The Federal Fire Department arrived at 4:24 p.m. Mullen was unresponsive with no pulse. Emergency medical services started CPR and used machines to provide advanced life support.
He was taken to SHARP Coronado Hospital and Healthcare Center, where he pronounced deceased at 5:35 p.m.
An autopsy, which was included in the investigation, found that Mullen died of pneumonia caused by Strep A. It is not clear from the investigation how Mullen developed pneumonia, but he was not tested for it while alive.
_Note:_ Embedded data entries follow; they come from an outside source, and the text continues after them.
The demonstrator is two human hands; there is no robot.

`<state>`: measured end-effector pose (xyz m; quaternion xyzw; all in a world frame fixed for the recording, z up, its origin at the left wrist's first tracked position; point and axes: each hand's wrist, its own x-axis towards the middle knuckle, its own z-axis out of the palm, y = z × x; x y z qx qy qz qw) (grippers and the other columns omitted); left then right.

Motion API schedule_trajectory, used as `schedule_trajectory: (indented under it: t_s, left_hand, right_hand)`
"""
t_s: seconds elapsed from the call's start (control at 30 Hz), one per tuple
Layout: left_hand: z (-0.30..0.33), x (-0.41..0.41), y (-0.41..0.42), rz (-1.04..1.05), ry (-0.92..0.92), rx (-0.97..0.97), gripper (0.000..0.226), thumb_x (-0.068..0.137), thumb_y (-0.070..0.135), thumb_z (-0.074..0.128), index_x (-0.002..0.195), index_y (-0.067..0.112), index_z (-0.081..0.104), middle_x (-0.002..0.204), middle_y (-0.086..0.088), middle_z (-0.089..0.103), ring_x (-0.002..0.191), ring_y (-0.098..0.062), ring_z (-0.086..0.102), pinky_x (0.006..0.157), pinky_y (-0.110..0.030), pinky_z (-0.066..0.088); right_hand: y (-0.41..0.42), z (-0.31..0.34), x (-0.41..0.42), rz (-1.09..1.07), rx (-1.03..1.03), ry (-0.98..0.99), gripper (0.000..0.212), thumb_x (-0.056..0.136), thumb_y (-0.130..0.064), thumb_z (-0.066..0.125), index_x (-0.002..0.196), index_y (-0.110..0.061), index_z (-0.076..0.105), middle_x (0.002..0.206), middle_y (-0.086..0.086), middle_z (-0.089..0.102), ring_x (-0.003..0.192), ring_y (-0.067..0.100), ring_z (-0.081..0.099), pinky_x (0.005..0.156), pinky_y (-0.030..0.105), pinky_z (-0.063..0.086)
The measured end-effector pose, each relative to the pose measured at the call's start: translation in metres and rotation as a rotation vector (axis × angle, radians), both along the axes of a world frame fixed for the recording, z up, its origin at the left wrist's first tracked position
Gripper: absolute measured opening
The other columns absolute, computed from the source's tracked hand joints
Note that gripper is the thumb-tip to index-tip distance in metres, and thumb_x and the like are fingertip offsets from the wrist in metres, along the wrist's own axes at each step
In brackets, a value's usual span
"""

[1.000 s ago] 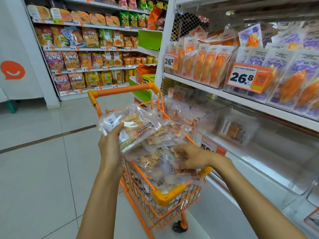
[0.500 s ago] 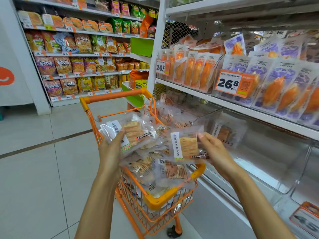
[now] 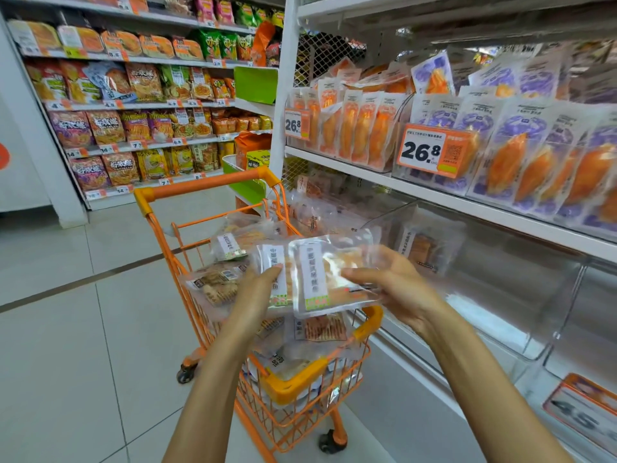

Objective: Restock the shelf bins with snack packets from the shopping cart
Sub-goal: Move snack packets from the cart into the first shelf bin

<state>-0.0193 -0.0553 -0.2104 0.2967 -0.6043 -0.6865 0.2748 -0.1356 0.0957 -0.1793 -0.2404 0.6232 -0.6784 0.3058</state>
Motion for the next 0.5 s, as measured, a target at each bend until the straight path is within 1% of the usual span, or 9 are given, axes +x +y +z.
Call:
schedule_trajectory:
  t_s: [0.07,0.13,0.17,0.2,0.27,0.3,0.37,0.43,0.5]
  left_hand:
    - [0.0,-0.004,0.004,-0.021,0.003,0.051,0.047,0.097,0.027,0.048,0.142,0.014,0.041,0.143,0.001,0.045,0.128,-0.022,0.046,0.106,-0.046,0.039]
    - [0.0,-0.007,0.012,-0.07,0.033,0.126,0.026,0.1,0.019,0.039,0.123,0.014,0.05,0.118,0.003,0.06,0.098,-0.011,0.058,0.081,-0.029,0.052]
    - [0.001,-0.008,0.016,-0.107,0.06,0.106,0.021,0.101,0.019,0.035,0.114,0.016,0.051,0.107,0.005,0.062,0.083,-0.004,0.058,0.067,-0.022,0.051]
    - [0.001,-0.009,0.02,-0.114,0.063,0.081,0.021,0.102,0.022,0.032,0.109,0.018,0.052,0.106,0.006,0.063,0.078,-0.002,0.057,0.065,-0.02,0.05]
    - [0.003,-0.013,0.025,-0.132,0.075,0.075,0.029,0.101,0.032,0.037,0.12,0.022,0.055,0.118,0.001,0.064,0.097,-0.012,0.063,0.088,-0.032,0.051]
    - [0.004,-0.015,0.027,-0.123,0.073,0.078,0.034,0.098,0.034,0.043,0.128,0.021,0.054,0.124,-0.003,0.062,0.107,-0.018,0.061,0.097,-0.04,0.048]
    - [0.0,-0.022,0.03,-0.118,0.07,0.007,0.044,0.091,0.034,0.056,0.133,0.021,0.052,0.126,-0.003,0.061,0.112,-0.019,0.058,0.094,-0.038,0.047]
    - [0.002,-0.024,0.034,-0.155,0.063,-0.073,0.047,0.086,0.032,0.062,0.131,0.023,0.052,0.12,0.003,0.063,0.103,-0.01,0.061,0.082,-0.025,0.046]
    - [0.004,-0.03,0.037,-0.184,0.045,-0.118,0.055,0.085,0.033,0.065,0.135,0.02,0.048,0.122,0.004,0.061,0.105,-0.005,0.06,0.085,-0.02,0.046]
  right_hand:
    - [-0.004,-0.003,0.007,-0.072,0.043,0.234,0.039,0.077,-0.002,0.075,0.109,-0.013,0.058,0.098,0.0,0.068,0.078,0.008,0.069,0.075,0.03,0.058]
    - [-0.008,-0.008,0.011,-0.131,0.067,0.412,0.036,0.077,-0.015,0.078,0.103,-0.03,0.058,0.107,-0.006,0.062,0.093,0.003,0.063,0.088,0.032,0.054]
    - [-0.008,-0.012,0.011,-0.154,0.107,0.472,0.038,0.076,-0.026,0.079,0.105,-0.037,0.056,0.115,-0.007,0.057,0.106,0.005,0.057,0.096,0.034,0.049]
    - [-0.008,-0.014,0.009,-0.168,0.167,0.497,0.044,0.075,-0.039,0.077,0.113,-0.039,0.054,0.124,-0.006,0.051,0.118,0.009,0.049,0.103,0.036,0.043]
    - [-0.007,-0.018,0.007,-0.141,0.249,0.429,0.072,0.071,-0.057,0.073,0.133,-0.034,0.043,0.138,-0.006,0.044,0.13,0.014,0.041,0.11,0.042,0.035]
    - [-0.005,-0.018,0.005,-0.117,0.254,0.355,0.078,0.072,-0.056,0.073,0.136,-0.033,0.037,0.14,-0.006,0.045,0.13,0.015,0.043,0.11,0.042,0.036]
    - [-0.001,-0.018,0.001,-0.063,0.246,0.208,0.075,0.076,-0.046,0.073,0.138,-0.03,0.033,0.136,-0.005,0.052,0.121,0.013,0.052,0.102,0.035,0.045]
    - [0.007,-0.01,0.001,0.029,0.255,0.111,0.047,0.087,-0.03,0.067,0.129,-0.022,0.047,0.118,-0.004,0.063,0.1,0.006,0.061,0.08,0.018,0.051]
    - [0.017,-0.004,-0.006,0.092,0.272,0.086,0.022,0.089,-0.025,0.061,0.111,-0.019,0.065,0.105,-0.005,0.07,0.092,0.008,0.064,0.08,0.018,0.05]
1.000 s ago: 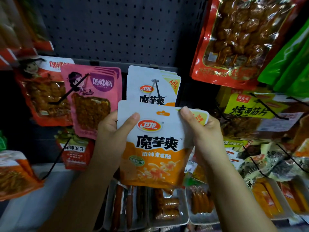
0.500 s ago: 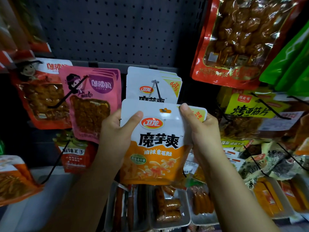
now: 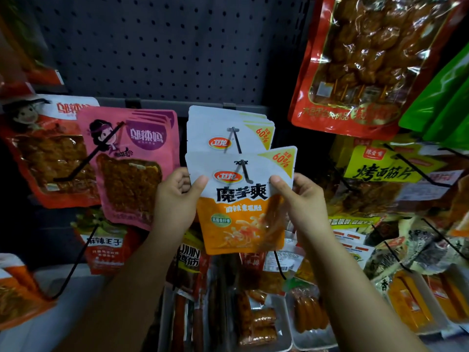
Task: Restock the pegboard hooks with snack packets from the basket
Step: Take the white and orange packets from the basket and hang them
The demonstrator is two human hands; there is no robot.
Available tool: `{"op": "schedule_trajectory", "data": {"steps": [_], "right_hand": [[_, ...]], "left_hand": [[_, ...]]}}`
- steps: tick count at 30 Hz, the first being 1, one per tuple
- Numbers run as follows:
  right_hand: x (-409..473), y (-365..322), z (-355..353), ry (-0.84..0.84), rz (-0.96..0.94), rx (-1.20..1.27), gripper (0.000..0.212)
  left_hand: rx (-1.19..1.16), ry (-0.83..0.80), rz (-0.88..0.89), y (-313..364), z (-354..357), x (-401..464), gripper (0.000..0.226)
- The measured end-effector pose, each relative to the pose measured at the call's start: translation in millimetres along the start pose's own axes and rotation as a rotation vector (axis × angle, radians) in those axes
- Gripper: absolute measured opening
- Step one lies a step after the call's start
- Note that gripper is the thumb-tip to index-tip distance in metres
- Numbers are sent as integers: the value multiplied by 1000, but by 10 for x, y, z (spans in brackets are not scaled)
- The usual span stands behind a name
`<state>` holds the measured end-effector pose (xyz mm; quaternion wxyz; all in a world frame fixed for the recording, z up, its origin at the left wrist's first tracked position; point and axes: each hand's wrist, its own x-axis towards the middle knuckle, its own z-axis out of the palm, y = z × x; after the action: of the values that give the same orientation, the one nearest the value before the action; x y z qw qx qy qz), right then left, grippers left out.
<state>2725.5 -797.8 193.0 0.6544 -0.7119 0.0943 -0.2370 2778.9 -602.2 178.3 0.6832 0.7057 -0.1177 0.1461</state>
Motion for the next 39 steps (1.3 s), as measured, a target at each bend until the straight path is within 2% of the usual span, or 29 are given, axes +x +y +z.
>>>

Mullen did not get a chest x-ray, one way a doctor can determine if a person has pneumonia. Both SIPE and pneumonia can result in coughing up fluids, according to the report, but on Feb. 4, Mullen was coughing up a heavier fluid then the other sailors with SIPE, according to candidates interviewed for the investigation.
As a result of Mullen’s death, the Navy has launched a separate investigation into the Naval Special Warfare Command selection process.
“While NSW awaits the results of the separate, ongoing investigation, NSWC has closely examined all aspects of its training programs,” reads. statement from the command.
“This includes the institution of a cardiac screening program; increased prevention measures for pneumonia; the extension of the observation period for 24 hours post securing both BUD/S Phase 1 Assessment and Selection crucible events; and “medically safe-to-train” performance-enhancing drugs testing through urine tests.”